Dikaitkan dengan Kasus Korupsi MBG, Kapolres Metro Bekasi Buka Suara dan Membantah Keras

Author: Qoo Media

Kapolres Metro Bekasi, Kombes Pol Sumarni, menepis keras tudingan yang mengaitkan namanya dengan dugaan korupsi tata kelola program makan bergizi gratis atau MBG. Ia menegaskan tidak pernah terlibat dalam pengelolaan program maupun aliran dana yang kini sedang diselidiki Kejaksaan Agung.

Nama Sumarni ikut ramai dibahas setelah muncul unggahan viral di media sosial yang memuat daftar pihak-pihak yang disebut terkait kasus dugaan penyimpangan program MBG. Daftar itu memunculkan sejumlah nama dari kalangan politisi, pejabat negara, hingga aparat penegak hukum.

Bantahan soal keterlibatan

Sumarni menyatakan hubungan yang pernah terjadi hanya sebatas permintaan bantuan untuk pembuatan satuan pelayanan pemenuhan gizi atau SPPG di lingkungan Pondok Pesantren Buntet, Cirebon. Ia menyebut komunikasi itu dilakukan terkait upaya pendirian SPPG, bukan soal proyek atau pengelolaan anggaran program.

“Cuma komunikasi saja. Banyak pihak dan tokoh yang katanya akan diberikan SPPG. Namun, pada akhirnya tidak juga terealisasi,” ujar Sumarni saat ditemui di Cikarang Utara, Kabupaten Bekasi, Kamis (11/6/2026).
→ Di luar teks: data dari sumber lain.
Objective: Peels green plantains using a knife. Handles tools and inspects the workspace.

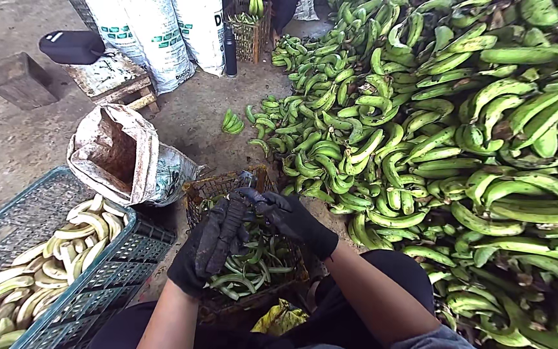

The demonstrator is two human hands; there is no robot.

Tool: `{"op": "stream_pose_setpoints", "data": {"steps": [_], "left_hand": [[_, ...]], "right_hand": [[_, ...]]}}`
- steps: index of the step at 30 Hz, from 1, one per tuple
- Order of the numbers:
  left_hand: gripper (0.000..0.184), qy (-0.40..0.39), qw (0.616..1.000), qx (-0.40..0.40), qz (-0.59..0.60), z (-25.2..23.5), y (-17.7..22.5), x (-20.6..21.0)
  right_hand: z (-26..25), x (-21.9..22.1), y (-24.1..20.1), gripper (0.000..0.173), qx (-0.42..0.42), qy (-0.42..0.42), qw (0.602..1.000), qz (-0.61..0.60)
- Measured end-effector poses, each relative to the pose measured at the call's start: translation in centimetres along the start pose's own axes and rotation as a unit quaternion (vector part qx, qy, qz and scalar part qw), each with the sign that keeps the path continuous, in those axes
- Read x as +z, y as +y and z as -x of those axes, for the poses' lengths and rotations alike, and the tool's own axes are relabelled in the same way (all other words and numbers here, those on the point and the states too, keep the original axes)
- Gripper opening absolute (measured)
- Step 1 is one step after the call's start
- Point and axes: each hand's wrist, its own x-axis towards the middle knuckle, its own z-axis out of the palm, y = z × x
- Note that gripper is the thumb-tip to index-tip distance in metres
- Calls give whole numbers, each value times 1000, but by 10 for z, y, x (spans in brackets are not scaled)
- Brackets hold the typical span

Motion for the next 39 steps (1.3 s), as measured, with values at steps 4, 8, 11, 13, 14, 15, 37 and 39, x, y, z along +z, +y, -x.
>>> {"op": "stream_pose_setpoints", "data": {"steps": [4, 8, 11, 13, 14, 15, 37, 39], "left_hand": [[45, -13, 1000, 9, -2, 0, -3, -2], [43, -15, 1000, 9, -2, 1, -1, -1], [44, -9, 1000, -2, -6, 0, -2, -2], [46, 30, 997, -5, -66, -2, -2, 2], [43, 70, 992, 1, -107, -4, -3, 4], [37, 122, 980, 17, -160, -8, -7, 5], [58, 373, 690, 81, -615, -4, -15, 26], [58, 371, 692, 74, -615, -3, -12, 27]], "right_hand": [[-2, -7, 0, 29, 22, 29, 999, 35], [0, -4, -1, 26, 10, -31, 999, -14], [-3, -7, 3, 31, 29, 51, 997, 41], [-7, -11, 8, 31, 36, 108, 991, 67], [-8, -12, 10, 31, 38, 122, 990, 64], [-7, -10, 10, 30, 35, 127, 990, 58], [5, 16, -6, 34, 46, 105, 978, 174], [10, 21, -8, 37, 31, 72, 984, 157]]}}
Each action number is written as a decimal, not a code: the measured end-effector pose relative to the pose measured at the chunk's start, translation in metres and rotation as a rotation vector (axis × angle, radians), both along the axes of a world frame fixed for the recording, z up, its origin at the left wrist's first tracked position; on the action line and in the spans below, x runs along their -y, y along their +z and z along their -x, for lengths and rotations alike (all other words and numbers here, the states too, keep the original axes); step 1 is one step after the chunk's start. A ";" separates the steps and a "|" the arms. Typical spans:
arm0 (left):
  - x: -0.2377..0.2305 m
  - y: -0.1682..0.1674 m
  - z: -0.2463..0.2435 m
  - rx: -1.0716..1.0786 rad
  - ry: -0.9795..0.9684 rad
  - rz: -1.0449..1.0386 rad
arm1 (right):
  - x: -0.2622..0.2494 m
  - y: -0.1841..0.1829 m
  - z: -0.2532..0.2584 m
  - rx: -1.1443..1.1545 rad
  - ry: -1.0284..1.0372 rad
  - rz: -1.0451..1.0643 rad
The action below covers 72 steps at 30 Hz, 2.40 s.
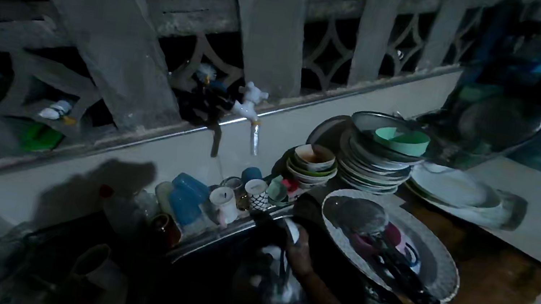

Ia menjelaskan, komunikasi yang dimaksud juga melibatkan mantan Wakil Kepala BGN Sony Sonjaya. Menurut dia, pembicaraan tersebut hanya menyangkut usulan pendirian SPPG di lingkungan pesantren, bukan transaksi atau kerja sama lain yang berkaitan dengan dugaan korupsi.

Tidak ada aliran dana

Sumarni menegaskan tidak ada pembahasan mengenai pembayaran, keuntungan, atau imbalan apa pun dalam komunikasi itu. Ia juga menolak keras anggapan bahwa dirinya menerima manfaat dari urusan yang kini dikaitkan dengan perkara MBG.

“Tidak ada bayar-membayar. Saya tidak dibayar, saya juga tidak membayar, dan tidak mendapatkan keuntungan apa pun,” kata Sumarni.

Ia menambahkan, sejumlah pihak yang sebelumnya disebut akan memperoleh program SPPG sempat mempertanyakan realisasinya. Karena itu, ia menghubungi Sony Sonjaya untuk meminta penjelasan mengenai perkembangan usulan tersebut.

Kejagung masih dalami perkara MBG

Di sisi lain, Kejaksaan Agung masih terus menelusuri dugaan korupsi tata kelola program makan bergizi gratis. Penyidik Jaksa Agung Muda Tindak Pidana Khusus juga mendalami sejumlah nama yang muncul dalam berita acara pemeriksaan mantan Wakil Kepala BGN, Sony Sonjaya, yang kini berstatus tersangka.

Kejagung bahkan telah menetapkan tersangka baru berinisial AYS yang berasal dari pihak swasta. Penetapan itu menambah daftar orang yang terseret dalam perkara yang menjadi sorotan publik tersebut.

Sumarni menutup klarifikasinya dengan menegaskan bahwa dirinya tidak memiliki hubungan dengan dugaan korupsi di BGN. “Tidak benar itu. Saya tidak ada terlibat korupsi di BGN. Dahulu saya hanya minta bantuan untuk Pondok Pesantren Buntet agar bisa didirikan SPPG,” ujarnya.